- Brief:
All of the data must be output exactly, with every picture left out.

- Provided records:
◆ ◆ ◆ ◆ ◆

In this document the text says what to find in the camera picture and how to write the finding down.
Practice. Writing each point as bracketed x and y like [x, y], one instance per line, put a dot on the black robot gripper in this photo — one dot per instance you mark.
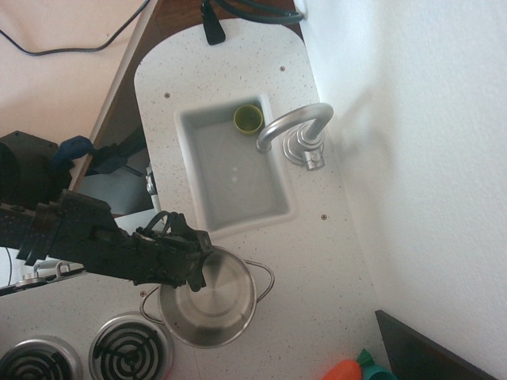
[172, 252]

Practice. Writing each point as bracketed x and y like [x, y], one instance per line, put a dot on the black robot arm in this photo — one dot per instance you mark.
[80, 229]

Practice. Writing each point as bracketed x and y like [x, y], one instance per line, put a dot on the black stove burner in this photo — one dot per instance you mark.
[41, 357]
[130, 347]

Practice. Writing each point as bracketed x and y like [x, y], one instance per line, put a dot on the left black stove burner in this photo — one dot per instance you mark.
[41, 357]

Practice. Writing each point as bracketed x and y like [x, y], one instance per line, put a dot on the black box on floor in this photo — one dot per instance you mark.
[27, 177]

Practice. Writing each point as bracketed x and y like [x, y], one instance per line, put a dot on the dark brown board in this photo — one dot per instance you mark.
[412, 355]

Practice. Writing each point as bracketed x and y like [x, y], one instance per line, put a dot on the stainless steel pot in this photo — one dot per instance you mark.
[218, 313]

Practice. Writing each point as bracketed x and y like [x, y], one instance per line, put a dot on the black strap clip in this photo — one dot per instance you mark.
[213, 30]

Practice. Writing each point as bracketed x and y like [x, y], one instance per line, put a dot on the white toy kitchen counter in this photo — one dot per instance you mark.
[319, 305]

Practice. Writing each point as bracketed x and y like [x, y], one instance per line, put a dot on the blue cloth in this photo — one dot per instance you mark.
[105, 160]

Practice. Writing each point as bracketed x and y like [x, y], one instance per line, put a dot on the green plastic cup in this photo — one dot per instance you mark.
[248, 119]

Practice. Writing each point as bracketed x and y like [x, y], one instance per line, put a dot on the silver toy faucet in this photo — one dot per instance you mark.
[303, 143]

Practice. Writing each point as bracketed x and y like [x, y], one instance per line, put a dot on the grey toy sink basin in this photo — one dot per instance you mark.
[234, 187]

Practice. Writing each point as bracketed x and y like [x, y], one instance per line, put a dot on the right black stove burner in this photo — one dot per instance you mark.
[130, 347]

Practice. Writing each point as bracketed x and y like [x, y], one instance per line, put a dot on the teal plastic toy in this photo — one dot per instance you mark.
[370, 370]

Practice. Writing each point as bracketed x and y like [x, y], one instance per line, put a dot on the orange toy carrot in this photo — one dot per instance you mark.
[347, 369]

◆ ◆ ◆ ◆ ◆

- Solved problem:
In this document the text says what to find in the camera picture and how to write the finding down.
Practice. Writing each point as bracketed x and y like [x, y], one instance per line, put a dot on the black robot gripper in this photo — one dot per instance you mark.
[172, 252]

Practice. Writing each point as bracketed x and y like [x, y], one instance per line, put a dot on the black robot arm in this photo — one dot per instance you mark.
[80, 229]

Practice. Writing each point as bracketed x and y like [x, y], one instance per line, put a dot on the black stove burner in this photo — one dot per instance you mark.
[41, 357]
[130, 347]

Practice. Writing each point as bracketed x and y like [x, y], one instance per line, put a dot on the left black stove burner in this photo — one dot per instance you mark.
[41, 357]

Practice. Writing each point as bracketed x and y like [x, y], one instance per line, put a dot on the black box on floor in this photo — one dot per instance you mark.
[27, 177]

Practice. Writing each point as bracketed x and y like [x, y], one instance per line, put a dot on the dark brown board in this photo — one dot per instance you mark.
[412, 355]

Practice. Writing each point as bracketed x and y like [x, y], one instance per line, put a dot on the stainless steel pot in this photo — one dot per instance you mark.
[218, 313]

Practice. Writing each point as bracketed x and y like [x, y], one instance per line, put a dot on the black strap clip in this photo — one dot per instance you mark.
[213, 30]

Practice. Writing each point as bracketed x and y like [x, y], one instance per line, put a dot on the white toy kitchen counter in this photo — one dot per instance you mark.
[319, 305]

Practice. Writing each point as bracketed x and y like [x, y], one instance per line, put a dot on the blue cloth in this photo — one dot per instance you mark.
[105, 160]

Practice. Writing each point as bracketed x and y like [x, y], one instance per line, put a dot on the green plastic cup in this photo — one dot per instance you mark.
[248, 119]

Practice. Writing each point as bracketed x and y like [x, y], one instance per line, put a dot on the silver toy faucet in this photo — one dot per instance you mark.
[303, 143]

Practice. Writing each point as bracketed x and y like [x, y], one instance per line, put a dot on the grey toy sink basin in this photo — one dot per instance you mark.
[234, 187]

Practice. Writing each point as bracketed x and y like [x, y], one instance per line, put a dot on the right black stove burner in this photo — one dot per instance you mark.
[130, 347]

Practice. Writing each point as bracketed x and y like [x, y], one instance per line, put a dot on the teal plastic toy in this photo — one dot per instance you mark.
[370, 370]

Practice. Writing each point as bracketed x and y like [x, y], one instance per line, put a dot on the orange toy carrot in this photo — one dot per instance you mark.
[347, 369]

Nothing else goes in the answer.